# Big bang for little buck



## Karson (May 9, 2006)

Great review.


----------



## teenagewoodworker (Jan 31, 2008)

great review. i saw this sander too but i too have been skeptical to buy it because of its price and because of what i have heard of Black and Deckers quality over the years. my firestorm tools have been good though so i guess that their firestorm branch must be somewhat better than the regular tools. thanks for the review.


----------



## GaryK (Jun 25, 2007)

Nice review!


----------



## North40 (Oct 17, 2007)

Great review - lots of info about your conclusions. It's very nice to hear that B&D is still making some good products!


----------



## grovemadman (Jan 28, 2008)

Hit and Miss with Black and Decker. I have an old B&D miter saw that seems like it will never die. I also have a benchtop workmate that makes a fine extra vise and then there's my old jigsaw.

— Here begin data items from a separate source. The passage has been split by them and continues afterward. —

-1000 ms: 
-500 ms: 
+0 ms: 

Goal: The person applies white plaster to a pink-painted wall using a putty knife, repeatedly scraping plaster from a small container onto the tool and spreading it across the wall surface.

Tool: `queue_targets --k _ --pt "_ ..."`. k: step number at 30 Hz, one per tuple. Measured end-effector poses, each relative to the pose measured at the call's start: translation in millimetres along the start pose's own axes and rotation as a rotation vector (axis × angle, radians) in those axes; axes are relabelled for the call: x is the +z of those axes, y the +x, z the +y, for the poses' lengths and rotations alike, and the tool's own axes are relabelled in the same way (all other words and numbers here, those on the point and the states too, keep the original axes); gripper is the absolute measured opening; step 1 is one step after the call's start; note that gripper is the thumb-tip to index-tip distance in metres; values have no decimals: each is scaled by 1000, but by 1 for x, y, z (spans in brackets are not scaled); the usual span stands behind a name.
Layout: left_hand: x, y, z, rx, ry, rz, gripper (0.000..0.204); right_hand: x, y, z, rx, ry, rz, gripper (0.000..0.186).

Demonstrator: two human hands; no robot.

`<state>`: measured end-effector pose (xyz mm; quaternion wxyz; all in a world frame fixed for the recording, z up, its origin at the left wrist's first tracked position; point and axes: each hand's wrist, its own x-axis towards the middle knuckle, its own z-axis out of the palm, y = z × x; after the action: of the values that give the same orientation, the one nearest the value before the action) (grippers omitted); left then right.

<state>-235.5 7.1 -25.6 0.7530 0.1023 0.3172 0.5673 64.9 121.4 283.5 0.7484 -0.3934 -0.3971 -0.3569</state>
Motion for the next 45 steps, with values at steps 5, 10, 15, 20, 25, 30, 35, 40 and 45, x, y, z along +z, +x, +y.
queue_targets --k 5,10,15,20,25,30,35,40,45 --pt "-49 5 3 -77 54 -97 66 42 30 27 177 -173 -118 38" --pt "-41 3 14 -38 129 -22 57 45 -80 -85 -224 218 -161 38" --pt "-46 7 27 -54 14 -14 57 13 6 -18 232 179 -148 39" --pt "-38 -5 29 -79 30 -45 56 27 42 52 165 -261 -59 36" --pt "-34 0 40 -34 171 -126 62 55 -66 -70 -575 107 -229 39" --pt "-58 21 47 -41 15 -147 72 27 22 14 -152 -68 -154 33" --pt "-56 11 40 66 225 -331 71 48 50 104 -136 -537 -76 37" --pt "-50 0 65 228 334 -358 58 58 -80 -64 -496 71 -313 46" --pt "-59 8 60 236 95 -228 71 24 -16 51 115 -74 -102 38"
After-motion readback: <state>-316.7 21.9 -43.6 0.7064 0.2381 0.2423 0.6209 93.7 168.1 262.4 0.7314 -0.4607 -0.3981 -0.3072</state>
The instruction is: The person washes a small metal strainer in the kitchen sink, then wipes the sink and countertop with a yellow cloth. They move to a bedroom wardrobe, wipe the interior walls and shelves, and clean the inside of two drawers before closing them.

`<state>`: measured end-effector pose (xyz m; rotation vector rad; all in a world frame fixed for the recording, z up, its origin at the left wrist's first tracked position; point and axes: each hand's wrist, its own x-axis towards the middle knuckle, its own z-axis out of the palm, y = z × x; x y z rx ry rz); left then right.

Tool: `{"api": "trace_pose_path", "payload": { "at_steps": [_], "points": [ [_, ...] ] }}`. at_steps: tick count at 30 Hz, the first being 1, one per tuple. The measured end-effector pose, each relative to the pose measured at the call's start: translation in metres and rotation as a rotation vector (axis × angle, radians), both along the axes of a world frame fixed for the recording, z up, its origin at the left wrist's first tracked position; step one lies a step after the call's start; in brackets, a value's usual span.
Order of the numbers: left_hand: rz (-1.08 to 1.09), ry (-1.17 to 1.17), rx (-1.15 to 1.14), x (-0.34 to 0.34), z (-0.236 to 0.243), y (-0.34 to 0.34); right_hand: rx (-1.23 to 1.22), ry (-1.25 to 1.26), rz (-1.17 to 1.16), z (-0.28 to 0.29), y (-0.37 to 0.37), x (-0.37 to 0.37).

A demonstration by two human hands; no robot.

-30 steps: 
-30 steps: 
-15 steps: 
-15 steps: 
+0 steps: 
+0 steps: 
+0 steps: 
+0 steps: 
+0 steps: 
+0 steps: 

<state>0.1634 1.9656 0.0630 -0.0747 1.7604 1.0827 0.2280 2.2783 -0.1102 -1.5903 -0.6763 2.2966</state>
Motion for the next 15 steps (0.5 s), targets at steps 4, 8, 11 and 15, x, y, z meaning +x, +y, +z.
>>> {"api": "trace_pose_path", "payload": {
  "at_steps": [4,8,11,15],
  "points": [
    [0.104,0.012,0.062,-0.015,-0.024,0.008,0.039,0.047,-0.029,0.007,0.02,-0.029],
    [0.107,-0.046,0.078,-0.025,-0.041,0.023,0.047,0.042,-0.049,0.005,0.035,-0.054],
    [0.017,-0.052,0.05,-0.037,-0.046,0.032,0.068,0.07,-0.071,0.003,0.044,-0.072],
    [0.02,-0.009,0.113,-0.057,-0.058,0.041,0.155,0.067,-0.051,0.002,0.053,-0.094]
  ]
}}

The Jigsaw is worthless in my opinion, but I keep it because it was my Grandfathers tool and he made some pretty cool stuff with it. 
Nice review and I was looking at these recently too. I may give it a shot.
Thanks for the post!


----------



## Woodshopfreak (Feb 26, 2008)

I like black and decker, they seem to make a good value tool. Even if it's not the Festool with 20 diffrent features like, rotex, automatic dust collection system, and auto pilot  it still does the job with affecient and good results. Great review.


----------



## jockmike2 (Oct 10, 2006)

I just bought one too. I agree with you 100%. I think it was a steal. We will see how long it lasts though. mike


----------



## croessler (Jun 22, 2007)

Thanks Guy's!


----------



## teenagewoodworker (Jan 31, 2008)

it seems like not all B & D tools are created equal. I'll be shooting out to the store today to pick this one up. I'll write a review in a couple of weeks after i get some use. thanks for the review.


----------